Janneke van Leeuwen has been extensively trained in both neuropsychology and the visual arts. This has enabled her to understand how the arts-based learning method Visual Thinking Strategies (VTS) can bridge current developments in both fields. Her focus is on probing the network dynamics of visual art in the social brain, with a special interest in the relationship between perception and identity. Janneke holds both facilitator and trainer qualifications in the VTS method and has run VTS workshops for the VTS organisation in America, The Photographers’ Gallery in London and various independent visual art initiatives. In close collaboration with the consultants and international experts, she develops the Thinking Eye's training and research programmes. Janneke is currently working on her PhD research at the Wellcome Collection in London, in collaboration with UCL Institute of Neurology in London and the Gerrit Rietveld Academie in Amsterdam.        

 

Philip yenawine

Consultant

Philip Yenawine co-founded Visual Thinking Strategies (VTS) together with cognitive psychologist Abigail House, EdD, more than 30 years ago.

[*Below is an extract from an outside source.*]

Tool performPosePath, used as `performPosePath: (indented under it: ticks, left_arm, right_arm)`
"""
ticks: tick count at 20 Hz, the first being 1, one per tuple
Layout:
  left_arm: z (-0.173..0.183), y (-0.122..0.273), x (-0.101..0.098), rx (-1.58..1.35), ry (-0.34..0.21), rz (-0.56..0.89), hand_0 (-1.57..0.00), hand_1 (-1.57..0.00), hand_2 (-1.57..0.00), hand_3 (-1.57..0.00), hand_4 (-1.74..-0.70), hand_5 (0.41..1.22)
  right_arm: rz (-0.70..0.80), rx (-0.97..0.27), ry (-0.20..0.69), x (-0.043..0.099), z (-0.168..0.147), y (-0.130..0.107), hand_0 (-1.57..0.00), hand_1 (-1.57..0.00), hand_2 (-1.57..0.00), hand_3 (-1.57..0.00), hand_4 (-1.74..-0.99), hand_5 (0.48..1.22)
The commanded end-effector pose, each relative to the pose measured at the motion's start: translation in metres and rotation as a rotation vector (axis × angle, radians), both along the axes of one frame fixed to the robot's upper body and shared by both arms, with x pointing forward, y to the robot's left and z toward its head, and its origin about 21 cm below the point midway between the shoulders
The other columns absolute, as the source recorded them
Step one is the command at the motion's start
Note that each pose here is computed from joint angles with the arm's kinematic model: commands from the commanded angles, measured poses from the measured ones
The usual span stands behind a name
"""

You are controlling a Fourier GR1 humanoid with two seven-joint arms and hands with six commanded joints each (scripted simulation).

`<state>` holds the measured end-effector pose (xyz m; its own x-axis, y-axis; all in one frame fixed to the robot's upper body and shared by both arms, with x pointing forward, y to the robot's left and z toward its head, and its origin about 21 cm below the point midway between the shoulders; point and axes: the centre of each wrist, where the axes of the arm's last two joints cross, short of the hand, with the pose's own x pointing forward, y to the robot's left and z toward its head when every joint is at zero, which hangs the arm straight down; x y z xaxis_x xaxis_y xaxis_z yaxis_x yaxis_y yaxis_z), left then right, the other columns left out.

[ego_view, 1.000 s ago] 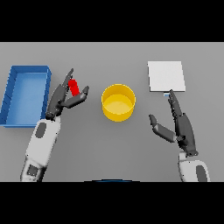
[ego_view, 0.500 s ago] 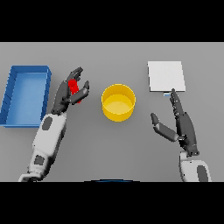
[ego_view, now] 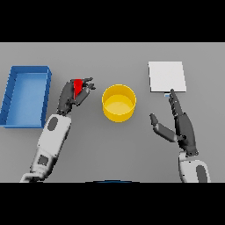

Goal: Pick up the red beaker and tilt it to pour out 1 green nut into yellow bowl. Pick up the yellow bowl and place it on the metallic measuring scale.

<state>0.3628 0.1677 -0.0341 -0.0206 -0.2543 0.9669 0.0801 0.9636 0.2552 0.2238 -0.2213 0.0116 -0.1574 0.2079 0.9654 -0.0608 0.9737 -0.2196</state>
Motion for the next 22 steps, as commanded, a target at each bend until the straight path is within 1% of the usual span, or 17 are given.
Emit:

Director of Education at The Museum of Modern Art in New York from 1983-93, he worked in 1992-94 as consulting curator at the Institute for Contemporary Art, and during the academic year 1993-94, as Visiting Professor of art education at Mass College of Art, both in Boston. He is the author of Visual Thinking Strategies, Using Art To Deepen Learning Across Disciplines, and has written six children's books about art. Philip has been a close advisor to The Thinking Eye from the start and shares its mission to promote arts-based learning with VTS as a tool to advance observation, critical thinking and social skills.

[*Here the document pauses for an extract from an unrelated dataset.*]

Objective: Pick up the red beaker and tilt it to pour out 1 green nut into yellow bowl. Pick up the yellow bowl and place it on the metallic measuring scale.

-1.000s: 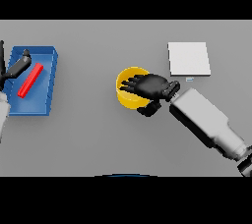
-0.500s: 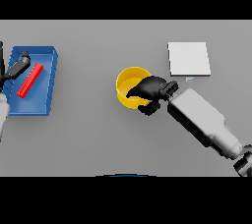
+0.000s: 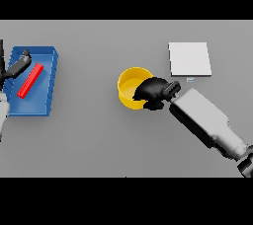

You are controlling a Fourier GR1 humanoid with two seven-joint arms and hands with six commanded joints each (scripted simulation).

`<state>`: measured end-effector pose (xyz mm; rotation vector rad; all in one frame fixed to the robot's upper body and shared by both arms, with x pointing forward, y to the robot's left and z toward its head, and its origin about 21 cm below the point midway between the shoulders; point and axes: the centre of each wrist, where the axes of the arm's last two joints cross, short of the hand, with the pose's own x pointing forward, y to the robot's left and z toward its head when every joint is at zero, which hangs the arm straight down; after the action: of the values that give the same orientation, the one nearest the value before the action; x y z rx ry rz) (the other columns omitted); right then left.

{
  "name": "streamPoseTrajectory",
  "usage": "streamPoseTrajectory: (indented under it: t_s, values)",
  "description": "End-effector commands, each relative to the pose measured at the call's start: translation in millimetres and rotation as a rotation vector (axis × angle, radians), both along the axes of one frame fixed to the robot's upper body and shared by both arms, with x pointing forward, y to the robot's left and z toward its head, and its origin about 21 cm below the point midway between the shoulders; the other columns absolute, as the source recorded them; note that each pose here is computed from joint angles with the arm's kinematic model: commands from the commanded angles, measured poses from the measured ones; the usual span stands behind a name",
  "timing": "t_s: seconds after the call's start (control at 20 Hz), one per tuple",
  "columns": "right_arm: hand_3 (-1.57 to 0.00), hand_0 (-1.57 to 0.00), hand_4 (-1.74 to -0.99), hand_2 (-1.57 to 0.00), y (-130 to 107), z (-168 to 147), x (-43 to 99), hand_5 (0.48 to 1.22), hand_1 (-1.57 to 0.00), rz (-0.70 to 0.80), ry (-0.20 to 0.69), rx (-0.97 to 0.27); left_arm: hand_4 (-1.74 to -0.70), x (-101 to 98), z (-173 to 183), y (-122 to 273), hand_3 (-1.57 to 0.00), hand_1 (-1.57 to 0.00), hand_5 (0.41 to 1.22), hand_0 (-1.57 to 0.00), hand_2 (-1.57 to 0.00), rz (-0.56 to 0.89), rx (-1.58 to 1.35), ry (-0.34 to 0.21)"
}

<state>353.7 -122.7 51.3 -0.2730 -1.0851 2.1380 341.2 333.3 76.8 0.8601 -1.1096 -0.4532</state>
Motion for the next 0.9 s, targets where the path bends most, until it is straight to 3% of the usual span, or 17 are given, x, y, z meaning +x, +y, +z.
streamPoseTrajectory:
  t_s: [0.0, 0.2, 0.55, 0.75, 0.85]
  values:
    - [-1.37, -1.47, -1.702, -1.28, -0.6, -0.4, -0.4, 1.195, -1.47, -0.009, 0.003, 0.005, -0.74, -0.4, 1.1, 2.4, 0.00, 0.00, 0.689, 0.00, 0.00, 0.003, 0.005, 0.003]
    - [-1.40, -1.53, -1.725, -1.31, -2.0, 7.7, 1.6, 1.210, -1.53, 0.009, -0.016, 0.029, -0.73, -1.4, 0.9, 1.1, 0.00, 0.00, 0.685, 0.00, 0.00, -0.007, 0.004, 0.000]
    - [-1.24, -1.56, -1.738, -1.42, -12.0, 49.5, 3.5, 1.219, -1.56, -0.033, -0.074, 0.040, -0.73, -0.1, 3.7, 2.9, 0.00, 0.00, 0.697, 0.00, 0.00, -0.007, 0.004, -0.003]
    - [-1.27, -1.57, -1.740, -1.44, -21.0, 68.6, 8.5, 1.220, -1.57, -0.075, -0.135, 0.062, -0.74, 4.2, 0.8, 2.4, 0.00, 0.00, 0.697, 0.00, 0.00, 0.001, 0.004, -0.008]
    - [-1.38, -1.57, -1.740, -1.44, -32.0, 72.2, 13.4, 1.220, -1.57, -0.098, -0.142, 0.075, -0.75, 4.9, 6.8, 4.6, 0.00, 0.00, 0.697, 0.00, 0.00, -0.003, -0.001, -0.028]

Visual literacy is the ability to find meaning in imagery. It involves a set of skills ranging from simple identification (naming what one sees) to complex interpretation on contextual, metaphoric and philosophical levels. Many aspects of cognition are called upon, such as personal association, questioning, speculating, analyzing, fact-finding, and categorizing. Objective understanding is the premise of much of this literacy, but subjective and affective aspects of knowing are equally important.
— Philip Yenawine

Nouchine Hadjikhani

Consultant

Nouchine Hadjikhani, MD, PhD, is Director of Neurolimbic Research at the Martinos Centre for Biomedical Imaging, a Harvard-MIT Division of Health Sciences and Technology. Her research is devoted to two areas of interest: the pathophysiology of one of the most common neurological disease, namely migraine, and the understanding of neurodevelopmental disorders, with a particular emphasis on autism spectrum disorders. These two areas of interest stem from her background in visual system studies. In her research Nouchine uses multimodal imaging, including fMRI, diffusion tensor imaging (DTI), magnetoencephalography (MEG) and PET/MRI. As an expert in the field of neuroscience and a personal advocate of the visual arts, Nouchine plays an invaluable role in the The Thinking Eye's research development.